時系列的には書籍版一巻~二巻の間くらいです。



◇ ◇ ◇ ◇



「……海だ」



 見渡す限りの海だった。



 振り返ると鬱蒼とした木々に囲まれたジャングルの姿がある。

 ところで、アインにはここが何処か知る余地がない。加えてどうしてここにいるのかも、全く思いつかなかったのだ。



「アイン」



 背後から聞こえてきたオリビアの声に、アインは素直に振り向いた。



「あの、なんで俺はここ……に……?」


「? どうかしましたか?」


「……何でもないです」



 何故水着を着ているのですか、という質問はしないことにした。

 代わりに、真っ白なビキニを着こなすオリビアの姿が瞼の裏から離れない。普段、ドレスの胸元を押し上げている存在も、細い腰付きも真っ白な脚だって。



 すべてが鮮明に思い出せるのは、自分が転生したせいだと心の内で言い訳をした。

 偏に、彼女を親戚の姉のように思える微妙な距離感が原因である。



 素直に母として見れないのは問題だが、そもそも、ドライアドとしての生まれ方もあり、こればかりはどうしようもないことだった。



「オリビア様ーっ! 果物を持ってきましたよーっ!」



 そして、クリスさんも? と尋ねることもしなかった。



 青空のように鮮やかな蒼い水着を纏った彼女も、例によってオリビアと同じく嫣然とし過ぎていて目に毒だ。

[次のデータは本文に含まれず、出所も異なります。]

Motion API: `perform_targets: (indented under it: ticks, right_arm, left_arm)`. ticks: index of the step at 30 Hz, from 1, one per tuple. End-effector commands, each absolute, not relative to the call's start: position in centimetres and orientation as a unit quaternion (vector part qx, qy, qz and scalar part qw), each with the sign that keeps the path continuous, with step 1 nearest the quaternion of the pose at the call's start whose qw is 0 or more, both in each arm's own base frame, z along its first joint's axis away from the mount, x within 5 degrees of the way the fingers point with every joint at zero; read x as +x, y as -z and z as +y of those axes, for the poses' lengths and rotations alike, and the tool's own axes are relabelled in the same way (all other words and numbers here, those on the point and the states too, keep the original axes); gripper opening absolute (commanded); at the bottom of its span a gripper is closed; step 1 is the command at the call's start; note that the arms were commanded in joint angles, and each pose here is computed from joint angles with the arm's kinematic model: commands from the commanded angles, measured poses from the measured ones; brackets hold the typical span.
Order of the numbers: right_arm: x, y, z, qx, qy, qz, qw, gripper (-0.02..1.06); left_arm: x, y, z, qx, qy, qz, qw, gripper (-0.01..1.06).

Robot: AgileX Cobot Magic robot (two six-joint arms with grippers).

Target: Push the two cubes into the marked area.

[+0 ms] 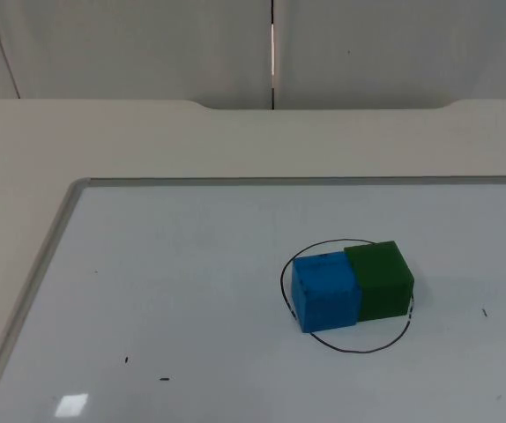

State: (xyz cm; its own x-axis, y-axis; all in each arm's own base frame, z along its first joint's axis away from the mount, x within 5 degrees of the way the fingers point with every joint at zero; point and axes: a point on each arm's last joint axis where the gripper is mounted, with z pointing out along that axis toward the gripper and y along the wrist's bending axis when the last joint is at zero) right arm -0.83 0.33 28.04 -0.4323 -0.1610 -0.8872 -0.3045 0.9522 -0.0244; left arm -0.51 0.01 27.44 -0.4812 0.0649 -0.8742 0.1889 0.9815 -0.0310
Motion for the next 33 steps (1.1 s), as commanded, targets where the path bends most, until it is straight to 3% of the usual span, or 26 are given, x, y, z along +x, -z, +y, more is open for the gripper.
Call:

 胸元で抱いている果物を見ていると、何やら駄目なことをしている気持ちになってきた。



「あ、アイン様もお目覚めだったんですね」


「うん。そうらしいよ」


「らしいよ、ですか?」


「うん、そんな感じだと思う。良く分かんないけど」



 もはや何も言うまいと、この良く分からない状況を理解する事を諦めた。



「美味しそうね」



 と、オリビアはクリスが持ってきた果物を見て言った。



「クローネ様もあっちでお待ちですから、さっそく食べに行きましょうか」



 どうやらクローネもいるらしい。

 しかしここは何処なんだ。どうしてこんなところで食事をしようとしてるんだ。

 考えていたところ、アインの背中に柔らかな感触が覆いかぶさる。



「アーイン、行きますよ」


「……了解です」



 柔らかさの正体に気が付かないふりをして、絶対に振り向かないと心に決めて空を見上げる。

 雲一つない青空だ。

 できれば、心が穏やかなときに見たいものだった。




 ◇ ◇ ◇ ◇




 向かった先は少し離れた先の砂浜だ。

 そこに待っていたのはクローネの姿を見て、アインはほっと胸を撫で下ろ――――せなかった。



「そう来たか」


「もう、急になーに?」



 答えたクローネの服装は水着ではない。そう、水着ではない。



 しかし油断ならない。

 オフショルダーのキャミソールはお腹を隠せていないし、レースのドレープが可愛らしいズボンは太もものほとんどを露出していたのだ。



(もう水着じゃん)



 露出は他の二人と比べれば抑えてあるし、可憐ではあるが。

 紛れもなく、水着のような何かであった。

 遠い目で水平線を見ていると、クローネがアインの腕に近寄って。



「具合でも悪いの?」



 不意に、額と額をくっつけた。

 体温を測ろうとしているのだろうが、彼女の瞳も、長い睫毛の一本一本までも。そして久住一つない白磁の肌も、すべて目の前にあるのだ。



「赤くなってる……やっぱり――――」


「違うって! ちょっと日に当たり過ぎただけだから!」


「それならいいけど、無理はしたら駄目よ?」



 真摯に心配してくれているだろうに、自分の雑念が恥ずかしい。

 アインは頭を大きく振り、雑念というか邪念を払おうと試みたのだが。



(……あ、あれ)



 強く振りすぎてしまったからか、気が遠くなっていく。

 オリビア、クリス、クローネ……三人の心配している声が聞こえてくる。

 だが、視界は黒に覆われていき、とうとう。



 ――――パサッ、と。



 アインの身体は砂浜の上に横たわってしまったのだった。




 ◇ ◇ ◇ ◇




 次に目を覚ました時、アインは一瞬気が動転したがすぐに落ち着いた。

 何故なら視界に映ったのが、自分の部屋だったから。



「夢か」



 なんて夢を見たもんだと、自分に呆れてしまう。



 彼女たちの水着を勝手に夢に出してしまうなんて、申し訳ない気持ちを募らせたところで、背中に押し付けられた柔らかくて暖かな感触。そして、規則的な寝息に気が付いた。



「……あの夢は俺のせいじゃないってことだ」



 振り向かずとも、犯人は分かる。

 明らかにオリビアであると。



 きっと、急にアインに逢いたくなってしまい、寝室に忍び込んできたのだろう。寝ていたアインを見つけたところで、一緒に寝ることに決めたに違いない。


 アインは器用に彼女の腕から抜け出すと、寝室を抜けてリビングの方へ足を進める。

 窓に指をあて、外に広がる満天の空を見上げた。



「綺麗な夜空だなー……」



 夢の中でしたように遠い目で星を見ていると、心が洗われるような気がした。



 その後、アインはベッドに戻るかソファで寝るのか迷ってしまう。



 結局はオリビアを悲しませないためにベッドに戻ったのだが、朝起きて、また抱きしめられていたことに気が付く。

 そうなってしまえば、もう一度雑念を払うべく、遠い目をすることしか出来なかった。